[DATA]
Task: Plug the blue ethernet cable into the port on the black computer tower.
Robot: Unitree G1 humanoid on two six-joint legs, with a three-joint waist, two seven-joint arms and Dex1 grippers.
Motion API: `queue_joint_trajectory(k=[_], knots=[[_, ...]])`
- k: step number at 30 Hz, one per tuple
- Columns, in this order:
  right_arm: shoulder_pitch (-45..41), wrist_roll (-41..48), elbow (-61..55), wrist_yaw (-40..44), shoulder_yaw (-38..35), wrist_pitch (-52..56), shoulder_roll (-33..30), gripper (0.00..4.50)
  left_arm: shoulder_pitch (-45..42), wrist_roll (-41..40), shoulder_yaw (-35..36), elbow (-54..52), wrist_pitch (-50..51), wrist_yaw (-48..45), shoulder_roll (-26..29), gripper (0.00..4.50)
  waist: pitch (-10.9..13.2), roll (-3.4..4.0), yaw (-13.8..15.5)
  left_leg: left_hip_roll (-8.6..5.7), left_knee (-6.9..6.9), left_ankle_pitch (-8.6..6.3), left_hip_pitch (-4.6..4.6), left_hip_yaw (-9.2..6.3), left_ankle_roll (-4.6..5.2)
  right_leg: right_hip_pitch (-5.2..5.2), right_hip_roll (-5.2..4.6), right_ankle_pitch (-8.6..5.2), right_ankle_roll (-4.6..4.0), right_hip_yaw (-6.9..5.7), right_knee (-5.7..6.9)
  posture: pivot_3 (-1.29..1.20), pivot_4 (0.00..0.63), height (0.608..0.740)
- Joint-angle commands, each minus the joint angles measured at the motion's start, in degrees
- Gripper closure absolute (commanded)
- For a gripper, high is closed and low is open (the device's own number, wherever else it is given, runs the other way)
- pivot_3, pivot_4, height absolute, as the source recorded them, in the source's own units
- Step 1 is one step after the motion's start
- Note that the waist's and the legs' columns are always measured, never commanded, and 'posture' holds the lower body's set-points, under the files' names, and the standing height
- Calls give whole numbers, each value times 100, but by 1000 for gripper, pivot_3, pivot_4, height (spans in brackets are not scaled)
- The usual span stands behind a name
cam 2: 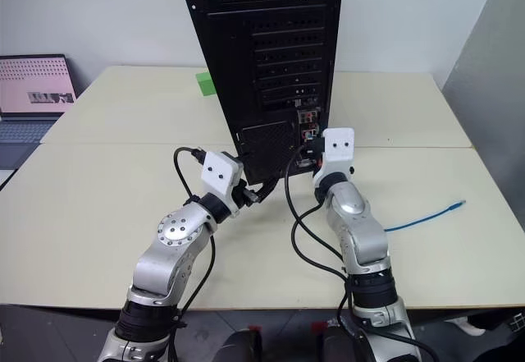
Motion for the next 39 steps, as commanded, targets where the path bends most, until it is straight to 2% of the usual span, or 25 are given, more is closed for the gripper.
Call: queue_joint_trajectory(k=[1, 39], knots=[[-152, -40, -59, 39, -6, -184, 51, 4500, -77, -23, 44, -274, -89, 11, -5, 757, 0, 0, -1, 0, 0, 0, 0, 0, 0, 0, 0, 0, 0, 0, 0, 0, 150, 740], [-127, -585, -79, 219, 262, -307, -2, 4500, -77, 0, 45, -266, -118, -19, 43, 757, 0, 0, -16, 0, -3, 0, -2, 2, 0, -7, 1, 0, 0, 3, 0, 0, 150, 740]])
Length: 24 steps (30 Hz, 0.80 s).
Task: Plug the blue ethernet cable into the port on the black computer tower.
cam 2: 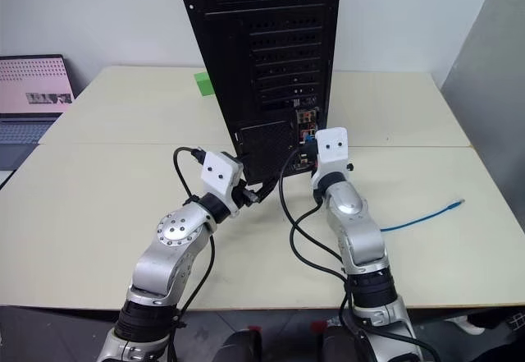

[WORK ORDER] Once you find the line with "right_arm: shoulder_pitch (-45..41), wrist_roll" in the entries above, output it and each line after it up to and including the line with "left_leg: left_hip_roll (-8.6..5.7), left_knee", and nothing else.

[TASK OUTPUT]
  right_arm: shoulder_pitch (-45..41), wrist_roll (-41..48), elbow (-61..55), wrist_yaw (-40..44), shoulder_yaw (-38..35), wrist_pitch (-52..56), shoulder_roll (-33..30), gripper (0.00..4.50)
  left_arm: shoulder_pitch (-45..42), wrist_roll (-41..40), shoulder_yaw (-35..36), elbow (-54..52), wrist_pitch (-50..51), wrist_yaw (-48..45), shoulder_roll (-26..29), gripper (0.00..4.50)
  waist: pitch (-10.9..13.2), roll (-3.4..4.0), yaw (-13.8..15.5)
  left_leg: left_hip_roll (-8.6..5.7), left_knee (-6.9..6.9), left_ankle_pitch (-8.6..6.3), left_hip_pitch (-4.6..4.6), left_hip_yaw (-9.2..6.3), left_ankle_roll (-4.6..5.2)

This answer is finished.